_DATA PROVIDED_

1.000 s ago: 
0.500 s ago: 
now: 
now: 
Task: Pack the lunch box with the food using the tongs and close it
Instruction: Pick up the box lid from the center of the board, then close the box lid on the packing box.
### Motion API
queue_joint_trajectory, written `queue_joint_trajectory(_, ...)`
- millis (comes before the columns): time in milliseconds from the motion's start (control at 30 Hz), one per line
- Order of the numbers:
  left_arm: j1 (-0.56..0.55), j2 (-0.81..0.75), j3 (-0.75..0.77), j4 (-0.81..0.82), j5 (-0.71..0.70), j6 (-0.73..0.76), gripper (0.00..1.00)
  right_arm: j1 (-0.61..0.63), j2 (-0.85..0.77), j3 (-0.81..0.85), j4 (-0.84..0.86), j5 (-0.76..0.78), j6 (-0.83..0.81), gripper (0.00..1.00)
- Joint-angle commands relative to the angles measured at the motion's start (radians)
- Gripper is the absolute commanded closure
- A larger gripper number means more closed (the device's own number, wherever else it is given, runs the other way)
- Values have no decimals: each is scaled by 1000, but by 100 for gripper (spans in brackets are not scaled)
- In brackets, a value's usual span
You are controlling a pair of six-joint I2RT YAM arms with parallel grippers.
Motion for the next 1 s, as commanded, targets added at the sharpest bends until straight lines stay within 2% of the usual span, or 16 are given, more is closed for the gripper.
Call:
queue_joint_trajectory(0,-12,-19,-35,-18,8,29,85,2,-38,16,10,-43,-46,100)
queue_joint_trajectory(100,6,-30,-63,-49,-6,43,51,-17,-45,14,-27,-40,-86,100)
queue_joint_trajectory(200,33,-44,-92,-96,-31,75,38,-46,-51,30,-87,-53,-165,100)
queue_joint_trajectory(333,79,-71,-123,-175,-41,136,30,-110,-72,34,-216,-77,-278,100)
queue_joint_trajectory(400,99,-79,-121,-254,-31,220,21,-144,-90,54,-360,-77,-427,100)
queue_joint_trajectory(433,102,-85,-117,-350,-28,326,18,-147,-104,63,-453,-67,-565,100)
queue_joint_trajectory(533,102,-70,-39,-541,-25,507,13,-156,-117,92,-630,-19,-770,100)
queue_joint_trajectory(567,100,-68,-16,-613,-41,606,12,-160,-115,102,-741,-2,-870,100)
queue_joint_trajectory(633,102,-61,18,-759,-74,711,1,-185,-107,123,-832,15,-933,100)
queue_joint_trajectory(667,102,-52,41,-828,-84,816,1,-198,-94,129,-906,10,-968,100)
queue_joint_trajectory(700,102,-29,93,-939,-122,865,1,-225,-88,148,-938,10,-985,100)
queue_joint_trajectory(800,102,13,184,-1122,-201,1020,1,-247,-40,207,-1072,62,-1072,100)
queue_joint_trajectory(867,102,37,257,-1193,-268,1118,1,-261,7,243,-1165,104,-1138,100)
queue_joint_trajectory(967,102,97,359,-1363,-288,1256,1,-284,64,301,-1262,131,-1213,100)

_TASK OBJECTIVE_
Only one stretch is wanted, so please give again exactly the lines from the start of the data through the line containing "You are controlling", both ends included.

_ANSWER FOR THIS EXERCISE_
1.000 s ago: 
0.500 s ago: 
now: 
now: 
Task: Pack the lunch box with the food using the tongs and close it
Instruction: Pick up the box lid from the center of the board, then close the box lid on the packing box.
### Motion API
queue_joint_trajectory, written `queue_joint_trajectory(_, ...)`
- millis (comes before the columns): time in milliseconds from the motion's start (control at 30 Hz), one per line
- Order of the numbers:
  left_arm: j1 (-0.56..0.55), j2 (-0.81..0.75), j3 (-0.75..0.77), j4 (-0.81..0.82), j5 (-0.71..0.70), j6 (-0.73..0.76), gripper (0.00..1.00)
  right_arm: j1 (-0.61..0.63), j2 (-0.85..0.77), j3 (-0.81..0.85), j4 (-0.84..0.86), j5 (-0.76..0.78), j6 (-0.83..0.81), gripper (0.00..1.00)
- Joint-angle commands relative to the angles measured at the motion's start (radians)
- Gripper is the absolute commanded closure
- A larger gripper number means more closed (the device's own number, wherever else it is given, runs the other way)
- Values have no decimals: each is scaled by 1000, but by 100 for gripper (spans in brackets are not scaled)
- In brackets, a value's usual span
You are controlling a pair of six-joint I2RT YAM arms with parallel grippers.

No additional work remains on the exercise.